Exercise details:
Report every line of the listing below in which the string "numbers" occurs.

Information supplied:
======

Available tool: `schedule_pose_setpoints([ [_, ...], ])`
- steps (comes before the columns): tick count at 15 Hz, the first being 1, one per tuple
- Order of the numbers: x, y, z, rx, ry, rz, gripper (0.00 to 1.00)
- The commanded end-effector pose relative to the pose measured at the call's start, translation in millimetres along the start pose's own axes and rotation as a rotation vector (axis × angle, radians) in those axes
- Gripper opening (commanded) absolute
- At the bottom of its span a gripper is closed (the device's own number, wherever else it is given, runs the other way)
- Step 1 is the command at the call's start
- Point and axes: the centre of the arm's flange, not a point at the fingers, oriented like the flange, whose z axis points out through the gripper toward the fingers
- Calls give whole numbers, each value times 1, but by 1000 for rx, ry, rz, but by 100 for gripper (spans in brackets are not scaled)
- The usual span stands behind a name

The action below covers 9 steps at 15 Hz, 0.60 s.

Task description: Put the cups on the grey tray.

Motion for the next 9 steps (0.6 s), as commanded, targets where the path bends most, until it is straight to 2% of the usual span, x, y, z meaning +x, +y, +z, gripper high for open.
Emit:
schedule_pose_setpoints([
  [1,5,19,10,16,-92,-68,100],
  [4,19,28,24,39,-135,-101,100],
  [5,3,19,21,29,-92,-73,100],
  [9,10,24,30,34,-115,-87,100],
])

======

Exercise output:
- Order of the numbers: x, y, z, rx, ry, rz, gripper (0.00 to 1.00)
- Calls give whole numbers, each value times 1, but by 1000 for rx, ry, rz, but by 100 for gripper (spans in brackets are not scaled)

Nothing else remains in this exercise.